Jika ditarik pada satu bulan ke belakang, pelemahan rupiah sejatinya relatif terbatas 0,29%, lebih baik dari dolar Taiwan yang melemah 1,3%.
Penurunan harga energi mengurangi kekhawatiran pelaku pasar terhadap membengkaknya tagihan impor migas Indonesia, yang selama beberapa bulan terakhir jadi faktor yang membebani prospek nilai tukar.
Terlebih, berdasarkan konsensus Bloomberg, meski ekspor diperkirakan membaik dari kontraksi 5,73% menjadi 0,4%, tetapi impor tetap tumbuh tinggi sebesar 22,3%. Dengan proyeksi impor yang diperkirakan tetap tinggi, tekanan terhadap rupiah diperkirakan masih akan berlanjut.

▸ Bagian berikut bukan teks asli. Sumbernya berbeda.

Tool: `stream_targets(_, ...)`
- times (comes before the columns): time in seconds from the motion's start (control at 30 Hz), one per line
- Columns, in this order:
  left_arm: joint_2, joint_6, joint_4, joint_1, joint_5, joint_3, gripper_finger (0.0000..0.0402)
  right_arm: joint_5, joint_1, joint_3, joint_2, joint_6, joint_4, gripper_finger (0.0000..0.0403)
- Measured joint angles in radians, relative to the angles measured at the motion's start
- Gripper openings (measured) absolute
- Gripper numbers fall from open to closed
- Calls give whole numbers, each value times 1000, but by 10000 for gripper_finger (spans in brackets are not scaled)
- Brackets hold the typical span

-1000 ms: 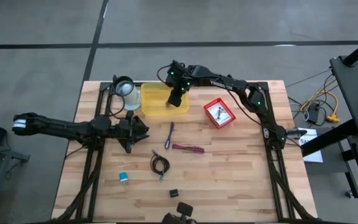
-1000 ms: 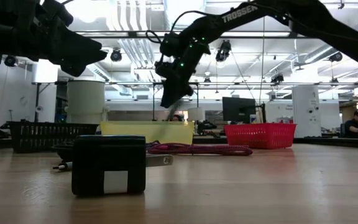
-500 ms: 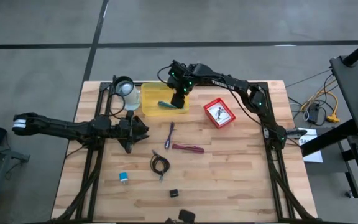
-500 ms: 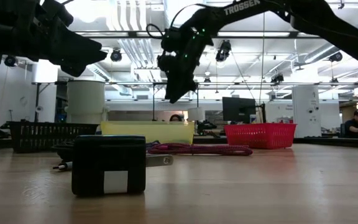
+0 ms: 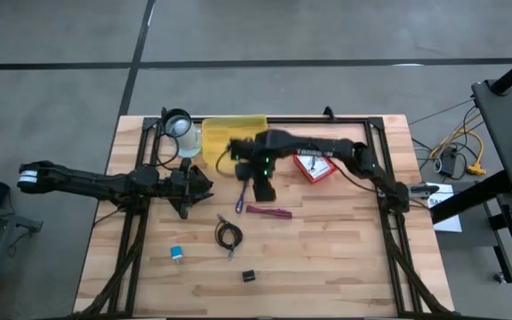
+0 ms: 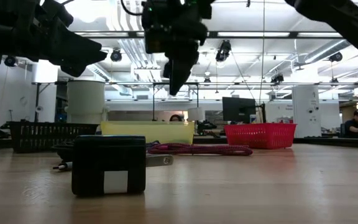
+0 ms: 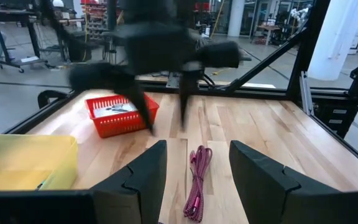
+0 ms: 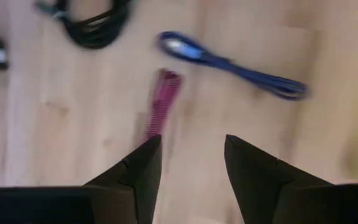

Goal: Pick and place items into bin
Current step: Put the pink charger cable into the yellow bin

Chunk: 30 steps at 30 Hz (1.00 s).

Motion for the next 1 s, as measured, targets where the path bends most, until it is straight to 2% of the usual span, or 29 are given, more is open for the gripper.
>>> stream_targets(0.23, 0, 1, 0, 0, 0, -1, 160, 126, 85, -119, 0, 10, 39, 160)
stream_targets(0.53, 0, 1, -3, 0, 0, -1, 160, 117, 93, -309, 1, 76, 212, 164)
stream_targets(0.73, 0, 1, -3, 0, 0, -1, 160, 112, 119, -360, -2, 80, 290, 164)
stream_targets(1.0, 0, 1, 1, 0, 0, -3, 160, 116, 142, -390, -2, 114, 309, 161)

Sehingga, penguatan sore ini sepertinya belum bisa dikatakan perubahan arah dan penguatan rupiah yang lebih berkelanjutan. Sebab, rupiah sore ini juga masih berada di kisaran angka psikologisnya Rp18.000/US$, dan masih mencerminkan tingginya premi risiko yang diminta investor terhadap aset domestik.

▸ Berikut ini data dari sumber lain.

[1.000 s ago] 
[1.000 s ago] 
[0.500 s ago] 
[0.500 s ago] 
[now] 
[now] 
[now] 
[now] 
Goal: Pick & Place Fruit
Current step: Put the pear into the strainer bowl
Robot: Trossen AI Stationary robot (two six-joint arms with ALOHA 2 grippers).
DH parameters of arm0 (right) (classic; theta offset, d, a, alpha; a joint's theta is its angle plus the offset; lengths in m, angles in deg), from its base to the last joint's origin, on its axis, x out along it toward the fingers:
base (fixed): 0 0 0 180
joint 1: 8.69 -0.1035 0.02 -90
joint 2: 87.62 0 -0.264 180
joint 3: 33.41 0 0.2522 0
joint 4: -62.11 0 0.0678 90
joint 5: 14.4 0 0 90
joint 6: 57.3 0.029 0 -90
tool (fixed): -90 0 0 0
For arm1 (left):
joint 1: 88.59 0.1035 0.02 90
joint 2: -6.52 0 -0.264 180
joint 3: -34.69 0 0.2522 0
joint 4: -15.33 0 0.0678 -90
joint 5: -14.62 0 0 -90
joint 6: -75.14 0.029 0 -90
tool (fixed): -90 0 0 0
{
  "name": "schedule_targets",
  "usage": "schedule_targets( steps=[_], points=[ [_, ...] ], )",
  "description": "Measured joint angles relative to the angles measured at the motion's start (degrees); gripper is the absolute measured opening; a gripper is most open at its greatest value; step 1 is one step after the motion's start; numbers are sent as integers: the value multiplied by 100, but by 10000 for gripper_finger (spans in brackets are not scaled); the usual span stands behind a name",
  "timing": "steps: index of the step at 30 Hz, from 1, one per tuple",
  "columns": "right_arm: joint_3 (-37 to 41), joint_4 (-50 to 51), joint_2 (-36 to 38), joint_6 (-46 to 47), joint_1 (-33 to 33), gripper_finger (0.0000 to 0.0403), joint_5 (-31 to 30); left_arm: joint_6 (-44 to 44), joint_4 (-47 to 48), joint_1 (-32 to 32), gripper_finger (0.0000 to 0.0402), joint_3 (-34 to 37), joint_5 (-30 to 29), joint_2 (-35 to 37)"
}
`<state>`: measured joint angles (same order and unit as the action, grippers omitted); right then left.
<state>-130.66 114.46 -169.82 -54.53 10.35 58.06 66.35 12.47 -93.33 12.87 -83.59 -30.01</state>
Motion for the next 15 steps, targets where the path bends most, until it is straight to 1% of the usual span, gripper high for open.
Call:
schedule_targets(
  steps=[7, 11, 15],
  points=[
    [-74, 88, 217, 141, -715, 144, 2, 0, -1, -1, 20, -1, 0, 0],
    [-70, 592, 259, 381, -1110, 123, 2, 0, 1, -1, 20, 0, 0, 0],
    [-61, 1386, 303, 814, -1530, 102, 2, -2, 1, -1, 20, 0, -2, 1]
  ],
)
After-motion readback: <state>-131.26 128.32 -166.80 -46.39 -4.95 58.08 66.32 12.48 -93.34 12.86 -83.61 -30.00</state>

Selain itu, risiko inflasi global juga masih menjadi perhatian. Bloomberg Economics memperkirakan inflasi Indonesia pada Juli relatif stabil di kisaran 3,31%, secara tahunan. Angka ini sedikit lebih rendah daripada inflasi yang terjadi pada Juni di 3,34%.
Stabilnya angka inflasi ini lebih banyak ditopang oleh efek basis harga pangan, sementara tekanan dari sisi energi diperkirakan masih akan membayangi laju inflasi.
Bloomberg memperkirakan, kenaikan harga bahan bakar nonsubsidi akan merambat ke harga barang dan jasa dalam beberapa bulan mendatang, ditambah adanya potensi kenaikan pangan akibat fenomena El-Nino.
Prospek ini diperkirakan berpotensi membuat ruang pelonggaran kebijakan moneter Bank Indonesia (BI) menjadi kian terbatas. Bahkan jika inflasi Juli masih berada dalam kisaran target, tekanan harga diperkirakan akan kembali meningkat pada paruh kedua tahun ini.
Dengan begitu, penguatan rupiah pada perdagangan terakhir Juli lebih menggambarkan adanya perbaikan sentimen eksternal dengan meredanya harga minyak, daripada perubahan fundamental domestik.